Além de garantirem o acesso bancário à população, os bancos públicos são os principais responsáveis por movimentarem a economia: dos R$ 26,9 bilhões em empréstimos concedidos por instituições bancárias, 93% são créditos concedidos por bancos públicos.

“No Espírito Santo, por exemplo, é muito insignificante a presença dos bancos privados, que são responsáveis por apenas 7% de empréstimos à população. Fica evidente que captam dinheiro no Estado e levam para o exterior. São os bancos públicos o grande instrumento de financiamento e de atendimento à população. Mas as políticas públicas realizadas pelos bancos públicos estão sob forte ameaça na conjuntura atual”, enfatiza o presidente da Fenae.

A nível nacional, o Banco do Brasil e a Caixa também se destacam como maiores operadores de crédito, sendo a Caixa responsável, atualmente, por R$ 158 milhões e o BB por R$ 115 milhões. Nas políticas públicas educacionais, o BB também cumpre um papel fundamental. Em 2015,  cerca de 2,2 milhões de estudantes foram beneficiados pelo Financiamento Estudantil (Fies). Desse total, 76% eram alunos de escola pública.

Dentro desse processo político de desconstrução das instituições públicas há uma intenção clara de entregar o patrimônio público dos brasileiros às iniciativas privadas. É inadmissível que um ministro da Economia ofereça o BB como parceiro para um banco norte-americano, como fez Paulo Guedes. A lei das estatais, a autorização do Supremo Tribunal Federal de venda das subsidiárias sem passar pelo parlamento, a terceirização, são o início do sucateamento dos bancos públicos”, destacou Danilo Funke.

O ataque à categoria bancária também foi destacado por Funke. “Além do desmonte do bancos públicos e das novas tecnologias, há os ataques diretos aos trabalhadores como a reforma trabalhista, a terceirização e reforma da  Previdência. Estamos vendo nossa categoria ser destruída no Brasil. Temos que voltar a nos organizarmos melhor. Mais do que tudo, temos que entender nosso papel e responsabilidade”, frisou.
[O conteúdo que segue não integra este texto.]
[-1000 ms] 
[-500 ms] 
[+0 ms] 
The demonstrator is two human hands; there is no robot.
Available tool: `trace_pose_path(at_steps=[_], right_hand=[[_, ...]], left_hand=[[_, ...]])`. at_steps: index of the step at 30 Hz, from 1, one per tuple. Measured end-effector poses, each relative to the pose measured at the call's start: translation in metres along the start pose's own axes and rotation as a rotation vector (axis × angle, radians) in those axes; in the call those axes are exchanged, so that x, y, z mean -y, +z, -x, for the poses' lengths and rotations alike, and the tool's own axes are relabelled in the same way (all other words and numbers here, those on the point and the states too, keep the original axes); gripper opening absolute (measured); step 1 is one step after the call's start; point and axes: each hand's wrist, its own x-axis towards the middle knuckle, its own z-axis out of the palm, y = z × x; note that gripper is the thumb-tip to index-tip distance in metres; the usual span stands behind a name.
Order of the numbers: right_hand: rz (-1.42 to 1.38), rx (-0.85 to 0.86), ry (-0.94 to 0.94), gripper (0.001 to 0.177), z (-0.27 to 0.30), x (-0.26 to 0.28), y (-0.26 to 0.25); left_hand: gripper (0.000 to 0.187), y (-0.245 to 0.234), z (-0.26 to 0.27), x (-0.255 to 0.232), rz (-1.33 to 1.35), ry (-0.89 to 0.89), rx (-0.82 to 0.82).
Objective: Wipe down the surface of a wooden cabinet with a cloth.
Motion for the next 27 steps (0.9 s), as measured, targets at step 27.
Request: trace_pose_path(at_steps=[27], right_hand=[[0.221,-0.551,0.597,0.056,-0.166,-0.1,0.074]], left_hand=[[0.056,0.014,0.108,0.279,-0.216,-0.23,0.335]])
Saiba mais sobre a presença dos bancos públicos na economia capixaba

  • De 422 agências bancárias no Espírito Santo, 289 (71%) são dos banco públicos: Banestes (121), Banco do Brasil (95), Caixa (77) e BNB (5).
  • Há no ES R$ 26,9 bilhões em operações de crédito ativas, sendo R$ 25 bilhões (93%) pertencentes aos bancos públicos, e apenas R$ 1,9 bilhões (7%) aos bancos privados.
  • Crédito imobiliário: do total de R$ 8,6 bilhões em operações de crédito imobiliário ativas, R$ 7,1 bilhões pertencem à Caixa, R$ 1 bilhão ao Banco do Brasil e R$ 500 milhões ao Banestes.
  • Crédito Agrícola: do total de R$ 4,9 bilhões em operações de crédito agrícola ativas, R$ 4,5 bilhões pertencem ao Banco Brasil.
  • FGTS: desde 1995, o FGTS executou R$ 6,4 bilhões em obras de saneamento, habitação e infraestrutura no Estado.
  • No Programa Minha Cada Minha Vida, a faixa I do Programa ( que atende famílias com renda de até R$ 2 mil) já alcançou 74% dos municípios capixabas, desde a sua criação em 2009. São 16.423 unidades habitacionais e um investimento de R$ 792,8 milhões.
  • Programa Bolsa Família: são 183.835 mil famílias capixabas beneficiadas. O valor transferido aos beneficiários em abril de 2019 foi de R$ 31.776.466,00.
  • Apenas em 2018, foram 275 instrumentos assinados no Estado com a participação direta da Caixa, que totalizaram R$ 89,2 milhões beneficiando o estado e várias prefeituras. No mesmo ano o Banco do Brasil foi responsável direto pela assinatura de R$ 59 instrumentos com valor global de R$ 22,6 milhões.

(Fontes: Banco Central, Caixa, Ministério da Cidadania e Ministério da Economia.)